Taxonomy-free molecular diatom index for high-throughput eDNA biomonitoring.

机构信息

Department of Genetics and Evolution, University of Geneva, boulevard d'Yvoy 4, 1205, Geneva, Switzerland.

Water Ecology Service, Department of Territorial Management, Canton of Geneva, avenue de Sainte-Clotilde 23, 1211, Geneva, Switzerland.

出版信息

Mol Ecol Resour. 2017 Nov;17(6):1231-1242. doi: 10.1111/1755-0998.12668. Epub 2017 Apr 13.

Abstract

Current biodiversity assessment and biomonitoring are largely based on the morphological identification of selected bioindicator taxa.

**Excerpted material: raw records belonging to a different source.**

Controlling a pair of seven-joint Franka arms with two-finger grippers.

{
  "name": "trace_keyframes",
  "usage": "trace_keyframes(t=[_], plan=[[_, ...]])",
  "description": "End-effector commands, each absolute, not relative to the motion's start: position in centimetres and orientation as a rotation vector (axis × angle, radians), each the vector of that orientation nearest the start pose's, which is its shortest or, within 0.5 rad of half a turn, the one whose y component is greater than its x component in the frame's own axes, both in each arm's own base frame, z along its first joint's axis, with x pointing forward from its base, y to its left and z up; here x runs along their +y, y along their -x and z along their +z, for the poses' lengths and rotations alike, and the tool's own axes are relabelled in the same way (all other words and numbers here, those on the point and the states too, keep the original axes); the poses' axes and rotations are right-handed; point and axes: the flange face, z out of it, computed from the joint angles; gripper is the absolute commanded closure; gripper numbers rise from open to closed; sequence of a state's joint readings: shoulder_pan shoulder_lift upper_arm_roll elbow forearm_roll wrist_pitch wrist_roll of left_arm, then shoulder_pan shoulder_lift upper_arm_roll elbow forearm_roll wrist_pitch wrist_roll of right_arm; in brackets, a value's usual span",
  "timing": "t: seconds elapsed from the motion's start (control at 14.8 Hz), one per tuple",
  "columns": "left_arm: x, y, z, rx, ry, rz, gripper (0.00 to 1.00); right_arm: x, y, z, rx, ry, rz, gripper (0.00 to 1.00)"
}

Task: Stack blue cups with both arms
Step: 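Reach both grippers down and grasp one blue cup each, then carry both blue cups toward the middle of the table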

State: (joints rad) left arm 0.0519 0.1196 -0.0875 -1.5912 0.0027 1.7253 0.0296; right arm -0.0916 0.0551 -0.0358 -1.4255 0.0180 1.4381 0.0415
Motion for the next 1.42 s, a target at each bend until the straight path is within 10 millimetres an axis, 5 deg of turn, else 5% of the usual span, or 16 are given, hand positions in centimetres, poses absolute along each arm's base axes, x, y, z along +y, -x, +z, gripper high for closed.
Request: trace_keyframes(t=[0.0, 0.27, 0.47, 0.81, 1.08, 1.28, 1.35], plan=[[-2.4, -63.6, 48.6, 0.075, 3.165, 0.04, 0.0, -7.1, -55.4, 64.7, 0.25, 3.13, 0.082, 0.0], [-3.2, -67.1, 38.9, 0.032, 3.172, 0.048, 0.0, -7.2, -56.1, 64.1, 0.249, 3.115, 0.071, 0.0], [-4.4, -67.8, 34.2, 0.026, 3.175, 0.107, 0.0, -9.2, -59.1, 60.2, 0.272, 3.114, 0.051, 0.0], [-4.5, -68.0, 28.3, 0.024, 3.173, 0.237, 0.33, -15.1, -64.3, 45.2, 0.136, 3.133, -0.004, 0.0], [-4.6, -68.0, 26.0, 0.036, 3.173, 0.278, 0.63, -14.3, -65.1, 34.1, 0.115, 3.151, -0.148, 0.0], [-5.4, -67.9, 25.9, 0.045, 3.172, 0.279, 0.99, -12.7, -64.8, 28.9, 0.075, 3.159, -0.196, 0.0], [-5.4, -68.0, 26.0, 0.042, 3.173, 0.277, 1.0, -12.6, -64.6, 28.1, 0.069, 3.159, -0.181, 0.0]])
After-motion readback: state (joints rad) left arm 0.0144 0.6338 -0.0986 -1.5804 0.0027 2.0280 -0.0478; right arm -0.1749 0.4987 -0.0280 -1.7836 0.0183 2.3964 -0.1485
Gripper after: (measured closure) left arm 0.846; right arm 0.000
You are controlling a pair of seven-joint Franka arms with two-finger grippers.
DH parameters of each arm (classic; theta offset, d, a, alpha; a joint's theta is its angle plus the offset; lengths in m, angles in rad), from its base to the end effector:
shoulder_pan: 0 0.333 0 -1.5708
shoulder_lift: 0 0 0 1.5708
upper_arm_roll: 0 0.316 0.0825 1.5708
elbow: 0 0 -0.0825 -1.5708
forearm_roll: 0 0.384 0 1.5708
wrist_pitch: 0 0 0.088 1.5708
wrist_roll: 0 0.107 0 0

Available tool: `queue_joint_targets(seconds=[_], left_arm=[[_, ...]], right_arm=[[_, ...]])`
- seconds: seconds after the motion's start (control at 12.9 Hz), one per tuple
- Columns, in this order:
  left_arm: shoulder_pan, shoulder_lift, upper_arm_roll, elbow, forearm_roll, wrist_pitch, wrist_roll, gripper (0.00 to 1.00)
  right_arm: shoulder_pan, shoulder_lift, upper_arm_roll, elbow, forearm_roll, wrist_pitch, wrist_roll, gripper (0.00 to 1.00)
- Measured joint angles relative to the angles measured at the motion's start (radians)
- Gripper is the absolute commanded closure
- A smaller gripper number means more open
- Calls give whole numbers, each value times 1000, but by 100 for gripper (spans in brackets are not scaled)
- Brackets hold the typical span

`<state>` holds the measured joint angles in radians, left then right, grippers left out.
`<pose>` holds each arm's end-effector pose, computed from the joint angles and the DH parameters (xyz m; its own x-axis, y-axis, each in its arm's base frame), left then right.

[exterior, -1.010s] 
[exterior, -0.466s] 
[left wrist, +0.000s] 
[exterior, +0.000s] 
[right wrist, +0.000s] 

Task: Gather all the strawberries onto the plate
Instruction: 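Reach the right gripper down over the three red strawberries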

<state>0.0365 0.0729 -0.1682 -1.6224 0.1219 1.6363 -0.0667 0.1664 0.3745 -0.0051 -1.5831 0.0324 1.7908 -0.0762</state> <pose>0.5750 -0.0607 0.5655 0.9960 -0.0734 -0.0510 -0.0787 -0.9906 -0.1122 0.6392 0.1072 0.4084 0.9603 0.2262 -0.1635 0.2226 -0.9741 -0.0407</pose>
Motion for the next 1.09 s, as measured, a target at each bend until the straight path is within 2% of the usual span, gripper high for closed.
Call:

Recently, several attempts have been made to use eDNA metabarcoding as an alternative tool. However, until now, most applied metabarcoding studies have been based on the taxonomic assignment of sequences that provides reference to morphospecies ecology. Usually, only a small portion of metabarcoding data can be used due to a limited reference database and a lack of phylogenetic resolution. Here, we investigate the possibility to overcome these limitations using a taxonomy-free approach that allows the computing of a molecular index directly from eDNA data without any reference to morphotaxonomy. As a case study, we use the benthic diatoms index, commonly used for monitoring the biological quality of rivers and streams. We analysed 87 epilithic samples from Swiss rivers, the ecological status of which was established based on the microscopic identification of diatom species. We compared the diatom index derived from eDNA data obtained with or without taxonomic assignment. Our taxonomy-free approach yields promising results by providing a correct assessment for 77% of examined sites. The main advantage of this method is that almost 95% of OTUs could be used for index calculation, compared to 35% in the case of the taxonomic assignment approach. Its main limitations are under-sampling and the need to calibrate the index based on the microscopic assessment of diatoms communities. However, once calibrated, the taxonomy-free molecular index can be easily standardized and applied in routine biomonitoring, as a complementary tool allowing fast and cost-effective assessment of the biological quality of watercourses.

摘要

目前的生物多样性评估和生物监测在很大程度上基于对选定生物指标类群的形态识别。最近,已经有几项尝试使用 eDNA 代谢组学作为替代工具。然而,到目前为止,大多数应用的代谢组学研究都是基于对序列的分类学分配,这为形态种的生态学提供了参考。通常,由于参考数据库有限和缺乏系统发育分辨率,只有一小部分代谢组学数据可以使用。在这里,我们研究了使用无分类学方法克服这些限制的可能性,该方法允许直接从 eDNA 数据计算分子指数,而无需参考形态分类学。作为案例研究,我们使用了底栖硅藻指数,该指数常用于监测河流和溪流的生物质量。我们分析了来自瑞士河流的 87 个附生样本,这些河流的生态状况是基于硅藻物种的微观鉴定建立的。我们比较了从 eDNA 数据中获得的有或没有分类学分配的硅藻指数。我们的无分类学方法通过为 77%的受检地点提供正确的评估,取得了有希望的结果。该方法的主要优势是,与分类学分配方法相比,几乎 95%的 OTU 可用于指数计算,而分类学分配方法只能使用 35%的 OTU。其主要限制是采样不足和需要根据硅藻群落的微观评估对指数进行校准。然而,一旦校准,无分类学的分子指数可以很容易地标准化,并在常规生物监测中应用,作为一种补充工具,允许快速和具有成本效益的评估水道的生物质量。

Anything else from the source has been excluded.